Aidan is getting to that age where he is not really content to be still. Moving. Crawling. Always chewing on something because he is teething. I get frustrated with him only because he is frustrated. Often, I just have to take a moment to relax and get a grip on how much I love him.
We took my parents out to eat for my dad’s birthday on Monday. We went to Japanese Steakhouse where they prepare the food in front of you. It tends to be a little show while you eat. It’s really good. But Aidan was sleepy. His mouth hurt because of his teeth coming in and there really wasn’t much we could do. We gave him medicine and tried to help him calm down. Nothing worked. He wasn’t really loud, but it made me uncomfortable knowing that he was uncomfortable.
Then there are those other moments. Those times where he is happy and feeling great.
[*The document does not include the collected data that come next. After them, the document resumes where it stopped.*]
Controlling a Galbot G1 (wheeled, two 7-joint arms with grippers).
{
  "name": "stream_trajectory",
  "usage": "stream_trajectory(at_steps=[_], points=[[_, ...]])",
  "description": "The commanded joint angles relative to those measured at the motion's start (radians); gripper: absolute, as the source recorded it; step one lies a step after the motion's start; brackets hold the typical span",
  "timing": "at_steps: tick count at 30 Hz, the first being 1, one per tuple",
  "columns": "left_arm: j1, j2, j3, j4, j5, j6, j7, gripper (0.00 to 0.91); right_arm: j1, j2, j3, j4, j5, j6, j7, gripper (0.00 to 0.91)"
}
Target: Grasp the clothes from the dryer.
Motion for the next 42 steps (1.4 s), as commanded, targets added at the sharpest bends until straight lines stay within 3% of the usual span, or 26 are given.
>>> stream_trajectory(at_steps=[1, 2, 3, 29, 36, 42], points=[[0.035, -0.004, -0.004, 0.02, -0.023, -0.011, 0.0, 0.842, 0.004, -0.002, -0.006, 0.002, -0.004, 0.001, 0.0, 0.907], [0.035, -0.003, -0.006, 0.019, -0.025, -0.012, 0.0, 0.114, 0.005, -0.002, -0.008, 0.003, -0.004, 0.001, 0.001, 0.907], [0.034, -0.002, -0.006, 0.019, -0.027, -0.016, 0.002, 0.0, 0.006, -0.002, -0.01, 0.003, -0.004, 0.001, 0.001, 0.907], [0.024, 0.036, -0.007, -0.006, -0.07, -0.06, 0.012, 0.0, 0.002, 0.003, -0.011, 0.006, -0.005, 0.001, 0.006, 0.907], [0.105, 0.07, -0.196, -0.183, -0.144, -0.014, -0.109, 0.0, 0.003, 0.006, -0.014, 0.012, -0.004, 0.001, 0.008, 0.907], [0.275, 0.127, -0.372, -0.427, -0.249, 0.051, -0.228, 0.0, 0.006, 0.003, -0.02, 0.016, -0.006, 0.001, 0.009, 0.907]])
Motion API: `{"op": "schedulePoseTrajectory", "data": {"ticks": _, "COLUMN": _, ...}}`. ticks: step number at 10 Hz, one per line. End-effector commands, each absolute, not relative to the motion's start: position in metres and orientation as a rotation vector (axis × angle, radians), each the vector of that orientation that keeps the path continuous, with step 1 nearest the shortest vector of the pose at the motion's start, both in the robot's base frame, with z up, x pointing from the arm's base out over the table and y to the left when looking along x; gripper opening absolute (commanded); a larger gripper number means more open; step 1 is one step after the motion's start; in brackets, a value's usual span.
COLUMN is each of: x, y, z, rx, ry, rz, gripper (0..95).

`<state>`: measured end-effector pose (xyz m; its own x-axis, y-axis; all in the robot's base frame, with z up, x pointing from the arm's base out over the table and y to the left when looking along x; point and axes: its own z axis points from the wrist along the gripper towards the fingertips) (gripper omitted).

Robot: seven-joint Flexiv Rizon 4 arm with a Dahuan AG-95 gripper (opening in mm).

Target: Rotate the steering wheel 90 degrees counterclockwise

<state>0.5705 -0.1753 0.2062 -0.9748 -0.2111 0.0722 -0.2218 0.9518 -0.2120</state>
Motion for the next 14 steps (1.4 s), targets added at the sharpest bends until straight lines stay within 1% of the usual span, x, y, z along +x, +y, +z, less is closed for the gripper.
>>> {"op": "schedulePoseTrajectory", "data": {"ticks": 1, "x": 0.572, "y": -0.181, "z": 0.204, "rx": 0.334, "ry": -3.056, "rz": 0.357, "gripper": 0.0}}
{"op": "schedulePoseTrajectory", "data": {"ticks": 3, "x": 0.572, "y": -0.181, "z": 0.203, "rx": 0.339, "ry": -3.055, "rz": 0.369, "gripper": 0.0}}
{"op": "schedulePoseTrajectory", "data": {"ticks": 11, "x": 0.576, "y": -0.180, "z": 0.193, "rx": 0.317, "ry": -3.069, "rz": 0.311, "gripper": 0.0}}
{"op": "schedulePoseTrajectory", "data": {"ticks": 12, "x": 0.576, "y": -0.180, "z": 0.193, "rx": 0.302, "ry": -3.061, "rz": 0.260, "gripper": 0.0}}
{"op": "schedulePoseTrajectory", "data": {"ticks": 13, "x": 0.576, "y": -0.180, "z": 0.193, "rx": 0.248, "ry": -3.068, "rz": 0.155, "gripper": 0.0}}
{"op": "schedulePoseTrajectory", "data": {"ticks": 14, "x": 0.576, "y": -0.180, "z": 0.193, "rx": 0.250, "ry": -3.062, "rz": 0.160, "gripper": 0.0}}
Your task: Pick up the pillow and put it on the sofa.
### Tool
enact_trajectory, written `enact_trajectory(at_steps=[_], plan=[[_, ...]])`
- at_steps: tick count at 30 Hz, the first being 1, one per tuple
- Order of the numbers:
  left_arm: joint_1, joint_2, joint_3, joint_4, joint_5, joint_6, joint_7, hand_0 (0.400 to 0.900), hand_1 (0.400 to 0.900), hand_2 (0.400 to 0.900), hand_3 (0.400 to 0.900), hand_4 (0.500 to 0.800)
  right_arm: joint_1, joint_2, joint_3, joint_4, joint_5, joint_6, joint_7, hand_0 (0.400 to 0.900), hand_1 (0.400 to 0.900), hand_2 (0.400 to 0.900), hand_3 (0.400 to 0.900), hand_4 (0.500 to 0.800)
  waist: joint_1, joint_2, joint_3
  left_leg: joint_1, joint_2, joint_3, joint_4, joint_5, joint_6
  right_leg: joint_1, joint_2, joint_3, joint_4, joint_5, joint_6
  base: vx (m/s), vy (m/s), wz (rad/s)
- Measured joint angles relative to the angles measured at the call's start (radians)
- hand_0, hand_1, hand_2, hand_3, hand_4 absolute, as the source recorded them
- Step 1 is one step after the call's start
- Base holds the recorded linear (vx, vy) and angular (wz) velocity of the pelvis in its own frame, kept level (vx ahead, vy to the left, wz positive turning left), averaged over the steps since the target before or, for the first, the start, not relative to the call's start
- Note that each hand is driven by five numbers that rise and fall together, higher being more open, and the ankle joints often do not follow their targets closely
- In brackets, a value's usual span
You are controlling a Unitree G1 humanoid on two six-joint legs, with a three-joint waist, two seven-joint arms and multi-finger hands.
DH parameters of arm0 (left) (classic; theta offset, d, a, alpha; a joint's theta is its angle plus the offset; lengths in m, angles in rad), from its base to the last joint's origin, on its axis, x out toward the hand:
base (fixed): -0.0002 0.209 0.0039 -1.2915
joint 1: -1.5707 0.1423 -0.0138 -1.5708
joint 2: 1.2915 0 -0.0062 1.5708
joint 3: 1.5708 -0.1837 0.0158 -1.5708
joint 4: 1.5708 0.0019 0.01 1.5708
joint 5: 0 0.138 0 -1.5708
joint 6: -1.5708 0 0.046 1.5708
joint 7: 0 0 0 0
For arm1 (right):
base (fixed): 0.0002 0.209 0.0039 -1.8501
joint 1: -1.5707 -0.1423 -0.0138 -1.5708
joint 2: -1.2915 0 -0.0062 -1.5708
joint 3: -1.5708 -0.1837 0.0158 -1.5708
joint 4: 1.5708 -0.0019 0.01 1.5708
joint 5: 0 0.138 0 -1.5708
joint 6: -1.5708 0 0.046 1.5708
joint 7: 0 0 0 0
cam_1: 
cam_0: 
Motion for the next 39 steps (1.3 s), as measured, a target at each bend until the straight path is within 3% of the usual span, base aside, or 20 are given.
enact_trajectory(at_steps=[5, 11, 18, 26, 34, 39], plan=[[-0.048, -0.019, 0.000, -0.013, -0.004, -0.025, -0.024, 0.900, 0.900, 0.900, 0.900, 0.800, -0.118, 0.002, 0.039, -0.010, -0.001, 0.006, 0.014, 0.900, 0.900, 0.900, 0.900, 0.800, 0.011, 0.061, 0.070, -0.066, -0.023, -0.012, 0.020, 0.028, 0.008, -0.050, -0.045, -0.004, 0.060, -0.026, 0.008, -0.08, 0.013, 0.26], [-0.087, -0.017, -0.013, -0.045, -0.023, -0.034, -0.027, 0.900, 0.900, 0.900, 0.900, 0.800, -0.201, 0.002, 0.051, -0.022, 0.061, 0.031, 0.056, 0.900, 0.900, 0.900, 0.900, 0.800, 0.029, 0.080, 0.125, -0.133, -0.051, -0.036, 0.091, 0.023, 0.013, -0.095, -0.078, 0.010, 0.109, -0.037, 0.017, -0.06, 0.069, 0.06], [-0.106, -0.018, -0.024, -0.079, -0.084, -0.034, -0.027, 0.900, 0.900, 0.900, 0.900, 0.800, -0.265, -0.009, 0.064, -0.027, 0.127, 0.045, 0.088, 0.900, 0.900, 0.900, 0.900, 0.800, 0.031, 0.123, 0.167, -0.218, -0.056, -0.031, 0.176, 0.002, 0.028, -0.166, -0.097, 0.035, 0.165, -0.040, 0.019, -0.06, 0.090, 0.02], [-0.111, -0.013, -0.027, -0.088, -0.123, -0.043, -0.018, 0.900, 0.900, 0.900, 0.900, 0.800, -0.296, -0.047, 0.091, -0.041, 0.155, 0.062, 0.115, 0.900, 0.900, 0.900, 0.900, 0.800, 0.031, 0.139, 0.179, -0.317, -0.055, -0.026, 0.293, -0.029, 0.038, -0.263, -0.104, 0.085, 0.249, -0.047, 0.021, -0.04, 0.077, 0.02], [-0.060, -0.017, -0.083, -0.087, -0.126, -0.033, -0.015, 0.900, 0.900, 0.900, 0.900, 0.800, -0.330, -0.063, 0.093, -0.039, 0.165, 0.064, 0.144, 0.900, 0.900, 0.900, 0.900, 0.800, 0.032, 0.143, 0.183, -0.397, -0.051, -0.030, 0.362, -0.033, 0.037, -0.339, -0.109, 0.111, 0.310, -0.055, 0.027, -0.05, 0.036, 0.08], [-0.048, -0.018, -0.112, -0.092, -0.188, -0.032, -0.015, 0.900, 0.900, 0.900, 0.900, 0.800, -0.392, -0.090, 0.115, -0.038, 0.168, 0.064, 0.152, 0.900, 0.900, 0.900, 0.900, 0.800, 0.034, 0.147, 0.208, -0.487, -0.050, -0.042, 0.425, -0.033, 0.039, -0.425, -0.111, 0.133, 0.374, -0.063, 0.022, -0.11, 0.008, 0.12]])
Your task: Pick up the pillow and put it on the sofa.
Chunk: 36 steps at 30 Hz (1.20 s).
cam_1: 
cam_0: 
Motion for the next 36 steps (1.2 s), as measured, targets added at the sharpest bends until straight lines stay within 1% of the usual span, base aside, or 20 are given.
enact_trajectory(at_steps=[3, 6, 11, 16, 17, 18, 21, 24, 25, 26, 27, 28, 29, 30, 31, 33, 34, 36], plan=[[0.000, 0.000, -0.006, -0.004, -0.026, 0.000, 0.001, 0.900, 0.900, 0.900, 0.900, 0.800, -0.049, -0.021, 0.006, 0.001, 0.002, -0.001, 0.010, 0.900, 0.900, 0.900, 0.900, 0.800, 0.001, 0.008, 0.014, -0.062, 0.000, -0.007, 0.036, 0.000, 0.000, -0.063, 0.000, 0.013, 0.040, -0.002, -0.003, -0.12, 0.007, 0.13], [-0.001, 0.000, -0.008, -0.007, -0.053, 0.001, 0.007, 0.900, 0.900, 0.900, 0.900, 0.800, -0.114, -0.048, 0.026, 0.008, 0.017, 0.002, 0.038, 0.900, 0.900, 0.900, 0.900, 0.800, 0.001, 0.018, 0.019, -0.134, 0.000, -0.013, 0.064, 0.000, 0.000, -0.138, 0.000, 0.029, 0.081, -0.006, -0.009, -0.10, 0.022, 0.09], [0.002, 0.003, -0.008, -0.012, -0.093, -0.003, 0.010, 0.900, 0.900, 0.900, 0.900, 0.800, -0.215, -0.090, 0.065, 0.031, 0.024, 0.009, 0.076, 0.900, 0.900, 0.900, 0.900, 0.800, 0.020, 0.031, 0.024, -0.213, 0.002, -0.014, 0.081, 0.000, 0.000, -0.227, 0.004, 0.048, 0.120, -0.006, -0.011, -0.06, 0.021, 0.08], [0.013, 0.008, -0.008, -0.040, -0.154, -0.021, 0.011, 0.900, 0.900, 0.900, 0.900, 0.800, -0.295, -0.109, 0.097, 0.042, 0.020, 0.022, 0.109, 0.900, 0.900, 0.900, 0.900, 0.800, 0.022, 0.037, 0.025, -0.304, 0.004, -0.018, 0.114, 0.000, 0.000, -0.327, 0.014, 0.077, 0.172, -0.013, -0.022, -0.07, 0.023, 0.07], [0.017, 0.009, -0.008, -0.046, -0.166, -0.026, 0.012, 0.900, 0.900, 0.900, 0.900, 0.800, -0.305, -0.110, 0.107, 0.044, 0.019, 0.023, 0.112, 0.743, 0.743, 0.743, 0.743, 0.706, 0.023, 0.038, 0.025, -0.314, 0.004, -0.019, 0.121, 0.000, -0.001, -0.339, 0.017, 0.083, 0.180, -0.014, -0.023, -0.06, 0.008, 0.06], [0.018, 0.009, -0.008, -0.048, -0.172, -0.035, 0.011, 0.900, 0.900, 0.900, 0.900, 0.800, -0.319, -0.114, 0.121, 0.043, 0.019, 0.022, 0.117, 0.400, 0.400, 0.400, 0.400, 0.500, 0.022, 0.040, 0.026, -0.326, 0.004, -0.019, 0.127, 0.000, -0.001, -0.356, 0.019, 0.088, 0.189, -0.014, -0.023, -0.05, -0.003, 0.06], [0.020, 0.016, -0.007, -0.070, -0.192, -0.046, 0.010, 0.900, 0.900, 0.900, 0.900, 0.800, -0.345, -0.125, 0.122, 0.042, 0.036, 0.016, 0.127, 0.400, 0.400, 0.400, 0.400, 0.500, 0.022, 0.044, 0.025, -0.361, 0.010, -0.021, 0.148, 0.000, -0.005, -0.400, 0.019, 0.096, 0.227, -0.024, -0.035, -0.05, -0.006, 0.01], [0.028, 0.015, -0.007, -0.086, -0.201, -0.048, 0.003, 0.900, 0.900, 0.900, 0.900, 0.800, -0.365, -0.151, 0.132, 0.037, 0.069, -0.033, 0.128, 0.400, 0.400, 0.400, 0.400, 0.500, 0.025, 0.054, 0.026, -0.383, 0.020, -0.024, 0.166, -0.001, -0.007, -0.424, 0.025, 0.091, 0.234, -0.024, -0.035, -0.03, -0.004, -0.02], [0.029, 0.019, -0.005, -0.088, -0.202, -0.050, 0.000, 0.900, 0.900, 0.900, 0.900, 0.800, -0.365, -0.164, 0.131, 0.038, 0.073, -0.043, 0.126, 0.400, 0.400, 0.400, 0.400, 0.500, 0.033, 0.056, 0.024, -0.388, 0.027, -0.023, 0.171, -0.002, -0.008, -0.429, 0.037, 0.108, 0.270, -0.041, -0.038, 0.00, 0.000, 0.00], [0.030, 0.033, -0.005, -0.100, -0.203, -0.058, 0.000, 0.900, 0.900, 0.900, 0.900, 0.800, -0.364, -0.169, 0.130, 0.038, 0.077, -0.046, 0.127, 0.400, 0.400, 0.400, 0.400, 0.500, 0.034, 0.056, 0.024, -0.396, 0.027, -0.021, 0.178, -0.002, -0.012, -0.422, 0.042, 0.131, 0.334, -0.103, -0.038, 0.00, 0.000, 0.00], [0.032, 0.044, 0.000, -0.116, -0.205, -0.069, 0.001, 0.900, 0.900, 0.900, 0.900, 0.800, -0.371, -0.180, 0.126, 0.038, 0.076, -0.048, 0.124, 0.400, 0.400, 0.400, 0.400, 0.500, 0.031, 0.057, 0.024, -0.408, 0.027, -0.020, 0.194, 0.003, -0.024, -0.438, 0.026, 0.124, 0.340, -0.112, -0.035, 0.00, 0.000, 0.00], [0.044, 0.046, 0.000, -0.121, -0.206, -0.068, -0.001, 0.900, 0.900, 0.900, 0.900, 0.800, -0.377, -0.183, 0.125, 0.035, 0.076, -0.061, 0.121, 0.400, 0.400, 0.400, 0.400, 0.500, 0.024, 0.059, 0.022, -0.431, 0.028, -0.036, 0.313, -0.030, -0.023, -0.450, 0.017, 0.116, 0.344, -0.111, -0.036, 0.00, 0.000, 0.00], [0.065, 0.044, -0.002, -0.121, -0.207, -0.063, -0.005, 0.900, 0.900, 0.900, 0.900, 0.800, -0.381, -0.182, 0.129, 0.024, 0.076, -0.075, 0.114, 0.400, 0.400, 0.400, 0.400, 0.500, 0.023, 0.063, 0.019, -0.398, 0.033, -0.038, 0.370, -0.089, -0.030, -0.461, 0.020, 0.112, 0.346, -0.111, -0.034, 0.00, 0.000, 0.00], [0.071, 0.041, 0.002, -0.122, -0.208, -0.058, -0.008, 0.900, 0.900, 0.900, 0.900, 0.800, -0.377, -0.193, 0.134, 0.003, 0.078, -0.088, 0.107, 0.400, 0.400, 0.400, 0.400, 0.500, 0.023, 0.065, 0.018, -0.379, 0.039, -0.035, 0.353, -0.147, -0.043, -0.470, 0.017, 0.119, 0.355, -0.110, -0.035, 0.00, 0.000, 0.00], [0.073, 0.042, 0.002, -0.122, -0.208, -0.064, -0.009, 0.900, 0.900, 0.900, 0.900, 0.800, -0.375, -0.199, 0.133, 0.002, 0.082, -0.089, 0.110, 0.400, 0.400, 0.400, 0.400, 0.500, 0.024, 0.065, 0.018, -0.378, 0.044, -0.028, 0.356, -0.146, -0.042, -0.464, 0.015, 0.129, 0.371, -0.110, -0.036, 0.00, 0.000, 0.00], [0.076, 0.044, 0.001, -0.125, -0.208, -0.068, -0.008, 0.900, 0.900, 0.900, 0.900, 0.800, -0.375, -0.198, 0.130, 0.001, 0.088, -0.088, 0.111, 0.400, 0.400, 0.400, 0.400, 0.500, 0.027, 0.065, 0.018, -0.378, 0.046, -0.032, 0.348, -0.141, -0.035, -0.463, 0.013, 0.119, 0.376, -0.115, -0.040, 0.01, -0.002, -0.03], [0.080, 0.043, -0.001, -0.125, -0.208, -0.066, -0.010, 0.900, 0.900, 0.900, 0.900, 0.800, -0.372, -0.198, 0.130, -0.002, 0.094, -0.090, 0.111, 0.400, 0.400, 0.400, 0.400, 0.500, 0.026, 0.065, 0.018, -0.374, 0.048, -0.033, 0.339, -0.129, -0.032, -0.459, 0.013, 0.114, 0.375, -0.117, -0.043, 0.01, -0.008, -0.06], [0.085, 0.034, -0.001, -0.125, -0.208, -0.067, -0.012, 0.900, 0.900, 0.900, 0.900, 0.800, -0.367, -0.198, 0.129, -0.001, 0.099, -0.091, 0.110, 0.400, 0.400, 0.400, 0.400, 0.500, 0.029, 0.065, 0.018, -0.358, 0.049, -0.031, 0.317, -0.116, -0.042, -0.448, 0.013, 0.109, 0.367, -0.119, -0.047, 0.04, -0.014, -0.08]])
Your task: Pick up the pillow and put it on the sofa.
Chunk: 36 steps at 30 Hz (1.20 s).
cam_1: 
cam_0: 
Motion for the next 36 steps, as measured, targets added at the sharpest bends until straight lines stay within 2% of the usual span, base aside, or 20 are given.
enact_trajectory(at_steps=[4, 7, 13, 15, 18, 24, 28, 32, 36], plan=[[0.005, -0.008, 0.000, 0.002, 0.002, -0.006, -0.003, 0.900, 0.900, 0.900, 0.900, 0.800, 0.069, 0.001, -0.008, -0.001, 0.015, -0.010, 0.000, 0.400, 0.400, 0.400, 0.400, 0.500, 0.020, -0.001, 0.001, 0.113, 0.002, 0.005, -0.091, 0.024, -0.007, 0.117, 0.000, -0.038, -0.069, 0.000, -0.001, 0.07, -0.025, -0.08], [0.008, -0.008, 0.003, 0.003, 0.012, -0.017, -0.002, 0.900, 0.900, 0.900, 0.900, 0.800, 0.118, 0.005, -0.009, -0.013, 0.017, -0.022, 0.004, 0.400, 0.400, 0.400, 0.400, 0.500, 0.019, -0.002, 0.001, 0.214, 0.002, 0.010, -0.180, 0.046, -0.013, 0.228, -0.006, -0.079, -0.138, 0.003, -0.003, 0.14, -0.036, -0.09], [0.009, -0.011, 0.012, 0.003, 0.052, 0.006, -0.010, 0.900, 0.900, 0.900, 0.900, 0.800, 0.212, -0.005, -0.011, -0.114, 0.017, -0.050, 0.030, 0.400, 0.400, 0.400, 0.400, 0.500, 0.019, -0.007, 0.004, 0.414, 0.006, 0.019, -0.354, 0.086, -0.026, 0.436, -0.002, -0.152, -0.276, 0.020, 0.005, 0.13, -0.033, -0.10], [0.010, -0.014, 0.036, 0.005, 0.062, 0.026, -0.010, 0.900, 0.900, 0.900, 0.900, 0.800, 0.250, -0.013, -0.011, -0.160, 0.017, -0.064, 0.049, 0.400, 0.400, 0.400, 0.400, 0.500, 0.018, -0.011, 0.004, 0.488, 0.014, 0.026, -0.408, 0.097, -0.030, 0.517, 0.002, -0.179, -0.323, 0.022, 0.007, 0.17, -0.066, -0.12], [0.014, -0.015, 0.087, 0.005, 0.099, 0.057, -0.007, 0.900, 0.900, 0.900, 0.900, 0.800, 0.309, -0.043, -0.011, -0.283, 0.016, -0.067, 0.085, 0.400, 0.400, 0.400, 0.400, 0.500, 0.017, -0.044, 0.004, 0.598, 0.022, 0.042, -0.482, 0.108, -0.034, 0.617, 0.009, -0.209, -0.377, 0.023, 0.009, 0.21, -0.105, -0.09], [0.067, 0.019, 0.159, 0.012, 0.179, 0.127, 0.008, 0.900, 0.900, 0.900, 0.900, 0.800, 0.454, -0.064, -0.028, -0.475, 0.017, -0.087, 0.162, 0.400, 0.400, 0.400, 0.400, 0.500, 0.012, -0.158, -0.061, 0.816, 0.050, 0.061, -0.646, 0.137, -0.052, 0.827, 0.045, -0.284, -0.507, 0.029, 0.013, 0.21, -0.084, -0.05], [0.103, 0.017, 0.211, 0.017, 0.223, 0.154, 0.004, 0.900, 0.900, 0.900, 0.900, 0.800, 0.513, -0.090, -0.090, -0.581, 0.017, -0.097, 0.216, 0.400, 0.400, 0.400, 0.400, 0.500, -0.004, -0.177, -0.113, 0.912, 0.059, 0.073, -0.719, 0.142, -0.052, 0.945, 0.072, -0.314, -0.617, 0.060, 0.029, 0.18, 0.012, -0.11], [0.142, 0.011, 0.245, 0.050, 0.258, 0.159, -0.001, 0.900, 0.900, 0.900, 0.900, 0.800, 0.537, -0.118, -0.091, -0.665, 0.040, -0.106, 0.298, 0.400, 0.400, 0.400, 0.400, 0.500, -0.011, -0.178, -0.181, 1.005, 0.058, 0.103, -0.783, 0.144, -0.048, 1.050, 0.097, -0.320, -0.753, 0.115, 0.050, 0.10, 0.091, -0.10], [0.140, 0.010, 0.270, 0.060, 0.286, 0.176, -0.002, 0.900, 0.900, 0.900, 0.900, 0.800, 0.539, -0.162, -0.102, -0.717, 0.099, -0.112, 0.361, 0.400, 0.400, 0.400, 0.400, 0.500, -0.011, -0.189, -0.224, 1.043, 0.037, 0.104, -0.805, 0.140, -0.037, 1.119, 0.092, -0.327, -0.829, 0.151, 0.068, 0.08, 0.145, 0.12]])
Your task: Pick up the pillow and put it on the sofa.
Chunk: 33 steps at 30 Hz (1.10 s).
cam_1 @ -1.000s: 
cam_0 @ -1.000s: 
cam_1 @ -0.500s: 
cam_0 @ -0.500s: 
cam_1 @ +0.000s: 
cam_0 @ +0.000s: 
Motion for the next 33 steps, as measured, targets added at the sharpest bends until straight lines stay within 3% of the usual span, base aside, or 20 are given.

First thing in the morning when he wakes up. He is wanting to cuddle and be held and play.
I don’t like when my child is uncomfortable, but sometimes it’s still the best thing for him.
I wonder if God feels that way about us too?
Maybe God is saying something like this:
“I know you are hurting. I know you are frustrated. Your tears, well.. I’m crying too. It makes me sad to see you this way, but I love you. I know you don’t understand the fullness of my love right now, but it would be enough if only you knew. Be still and know I am God.”